Two maps depicting vector vs raster data. The map on the left shows vector data and the distinct, discrete outlines of buildings. The map on the right shows raster data, which is pixel based and shows a continuous gradient between red and blue tones.
Vector vs raster. Vector (left): building polygons from OpenStreetMap in Lower Manhattan. Raster (right): near infrared imagery showing pixel-based reflection in the near-infrared wavelength spectrum, where more “red” values indicate higher reflection, and a likelier presence of vegetation.

BigQuery already has a strong support for vector data with the specific GEOGRAPHY data type and many native functions to perform spatial operations, which can also be extended with our Analytics Toolbox. However, it does not have yet the support for raster data like, for example, PostGIS does.

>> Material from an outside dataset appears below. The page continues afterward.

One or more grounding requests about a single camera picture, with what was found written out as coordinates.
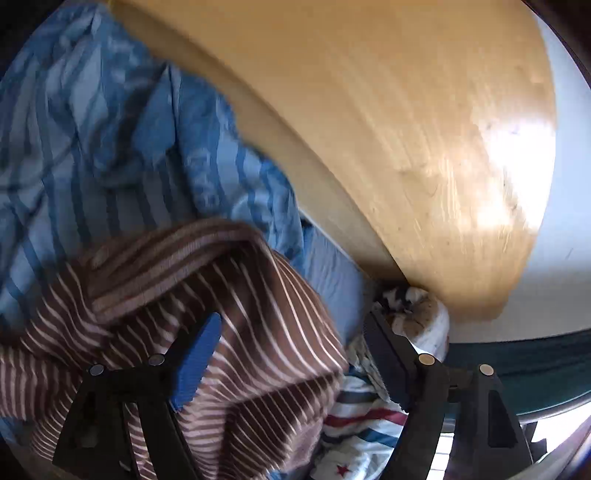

We are happy to announce that we have recently launched in beta our raster module in the Analytics Toolbox for BigQuery, offering a set of functions to operate with raster data natively in BigQuery. These functions benefit from the processing speeds and scalability of this data warehouse.    

Alongside the raster module in the Analytics Toolbox, we have also made available our Raster Loader, built in collaboration with Makepath. This publicly available Python library works as a tool for loading and optimizing GIS raster data into cloud-based data warehouses.

Why is this such a big deal?

The possibility of combining raster and vector data can provide a comprehensive and powerful solution for many geospatial analyses. Raster data, such as satellite imagery or remote sensing data, provides a detailed view of elements on the Earth’s surface (type of crops, elevation, climatology, flood models). On the other hand, vector data, such as building footprints or administrative boundaries, provide information on aspects such as topography, demographics or housing. 

By overlying these two data types, one can get, for example, a complete and holistic picture of the potential impact of natural hazards and the people and infrastructure at risk from them.  This in-depth analysis allows for more informed decision making in areas such as urban planning, natural resource management, real estate and insurance. Today, the computational power of cloud platforms provides the possibility to run this type of analytics at unprecedented scale and at a much more affordable cost. 

To illustrate some functionality offered by the raster module, let’s work on a real example! We are going to calculate the potential risk of flooding on buildings across different areas of the south of Wales. This analysis can be useful for insurance underwriting, climate change mitigation, urban planning, real estate management etc. 

In this case, we are going to analyze the average risk for flooding for buildings in the cities of Cardiff and Swansea. In order to do so we are going to use the following data sources: 

  • A flood hazard dataset, providing projections of fluvial, pluvial, and coastal flood inundation risks at 10 meter resolution, updated with 2020 climate state. This is raster data, kindly provided by our friends at Fathom for the south of Wales.
  • A dataset with Wales building footprints in vector format, as provided by Ordnance Survey.

The goal of this analysis will be to intersect the raster and the vector datasets to obtain the risk of flooding for each building in the two cities.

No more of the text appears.